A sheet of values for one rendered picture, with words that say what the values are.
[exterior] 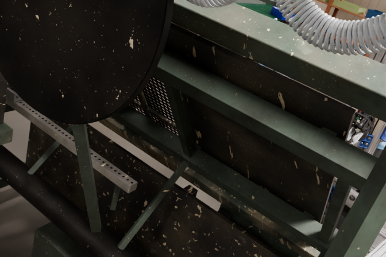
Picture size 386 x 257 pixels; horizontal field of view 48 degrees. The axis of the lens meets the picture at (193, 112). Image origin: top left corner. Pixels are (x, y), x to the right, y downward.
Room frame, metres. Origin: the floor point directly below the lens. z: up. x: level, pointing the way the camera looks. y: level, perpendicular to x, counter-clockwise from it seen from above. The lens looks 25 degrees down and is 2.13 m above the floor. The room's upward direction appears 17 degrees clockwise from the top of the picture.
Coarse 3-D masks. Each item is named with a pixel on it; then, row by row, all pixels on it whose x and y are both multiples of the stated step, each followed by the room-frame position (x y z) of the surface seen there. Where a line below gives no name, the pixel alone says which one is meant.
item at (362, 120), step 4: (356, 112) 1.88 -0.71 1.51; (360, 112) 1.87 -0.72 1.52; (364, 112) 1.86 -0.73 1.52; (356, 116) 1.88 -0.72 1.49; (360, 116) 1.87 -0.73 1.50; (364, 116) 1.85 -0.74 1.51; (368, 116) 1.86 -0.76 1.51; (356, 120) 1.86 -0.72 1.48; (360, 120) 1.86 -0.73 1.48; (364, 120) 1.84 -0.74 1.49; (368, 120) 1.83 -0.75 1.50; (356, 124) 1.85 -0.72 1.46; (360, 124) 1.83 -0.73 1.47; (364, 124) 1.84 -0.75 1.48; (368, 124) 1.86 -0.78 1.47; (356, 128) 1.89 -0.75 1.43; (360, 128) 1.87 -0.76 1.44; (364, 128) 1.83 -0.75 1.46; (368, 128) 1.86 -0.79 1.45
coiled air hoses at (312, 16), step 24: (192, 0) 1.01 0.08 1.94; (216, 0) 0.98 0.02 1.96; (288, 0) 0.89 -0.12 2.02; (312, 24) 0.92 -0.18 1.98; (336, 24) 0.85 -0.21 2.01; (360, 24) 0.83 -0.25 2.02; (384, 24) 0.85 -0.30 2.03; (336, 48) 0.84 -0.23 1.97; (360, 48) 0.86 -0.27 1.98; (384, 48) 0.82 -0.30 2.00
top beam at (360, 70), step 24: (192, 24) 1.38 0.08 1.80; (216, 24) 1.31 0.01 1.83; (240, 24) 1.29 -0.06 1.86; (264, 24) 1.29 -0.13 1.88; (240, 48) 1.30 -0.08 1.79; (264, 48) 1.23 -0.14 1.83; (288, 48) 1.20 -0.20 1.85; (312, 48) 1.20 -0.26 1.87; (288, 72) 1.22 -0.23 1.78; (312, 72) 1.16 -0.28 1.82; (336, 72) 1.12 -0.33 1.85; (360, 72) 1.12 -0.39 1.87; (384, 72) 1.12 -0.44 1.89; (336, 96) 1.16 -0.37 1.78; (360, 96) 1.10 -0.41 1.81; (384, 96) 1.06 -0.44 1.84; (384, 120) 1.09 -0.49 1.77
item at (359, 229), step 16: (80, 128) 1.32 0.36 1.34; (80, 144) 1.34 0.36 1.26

———

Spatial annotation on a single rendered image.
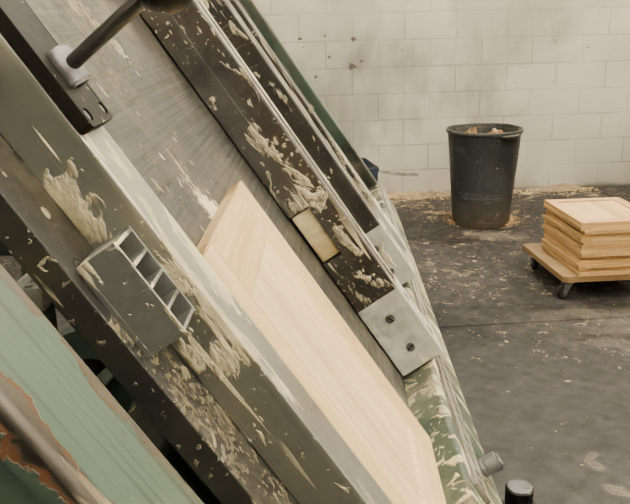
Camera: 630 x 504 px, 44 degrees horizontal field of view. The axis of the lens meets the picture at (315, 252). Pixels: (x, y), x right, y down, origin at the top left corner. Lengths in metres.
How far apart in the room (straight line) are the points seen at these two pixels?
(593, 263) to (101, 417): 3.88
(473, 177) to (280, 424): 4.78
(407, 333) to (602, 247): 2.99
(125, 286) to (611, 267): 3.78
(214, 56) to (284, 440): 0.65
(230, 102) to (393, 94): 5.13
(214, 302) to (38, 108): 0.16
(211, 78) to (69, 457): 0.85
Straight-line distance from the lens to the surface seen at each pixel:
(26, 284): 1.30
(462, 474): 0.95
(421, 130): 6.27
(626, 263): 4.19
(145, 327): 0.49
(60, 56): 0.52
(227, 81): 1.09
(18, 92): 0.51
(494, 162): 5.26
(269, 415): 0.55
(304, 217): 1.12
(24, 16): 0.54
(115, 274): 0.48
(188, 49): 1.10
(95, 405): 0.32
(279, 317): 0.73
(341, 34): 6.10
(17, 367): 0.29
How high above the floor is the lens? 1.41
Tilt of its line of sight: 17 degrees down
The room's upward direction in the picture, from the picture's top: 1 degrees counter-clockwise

———

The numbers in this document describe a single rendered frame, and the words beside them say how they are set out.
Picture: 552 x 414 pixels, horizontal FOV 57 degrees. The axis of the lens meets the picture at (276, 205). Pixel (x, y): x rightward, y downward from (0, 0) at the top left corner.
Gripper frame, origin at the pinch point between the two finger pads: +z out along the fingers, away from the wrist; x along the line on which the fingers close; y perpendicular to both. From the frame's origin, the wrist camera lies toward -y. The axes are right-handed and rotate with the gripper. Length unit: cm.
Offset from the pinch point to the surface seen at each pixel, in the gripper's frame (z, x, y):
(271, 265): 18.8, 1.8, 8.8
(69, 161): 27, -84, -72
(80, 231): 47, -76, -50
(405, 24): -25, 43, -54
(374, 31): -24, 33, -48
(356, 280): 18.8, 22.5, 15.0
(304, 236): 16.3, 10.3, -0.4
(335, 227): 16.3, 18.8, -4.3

———

-- WORK TO BE COMPLETED --
Tell me how many lines of the data hold the word "single", giving only the number.

-- TASK ANSWER --
2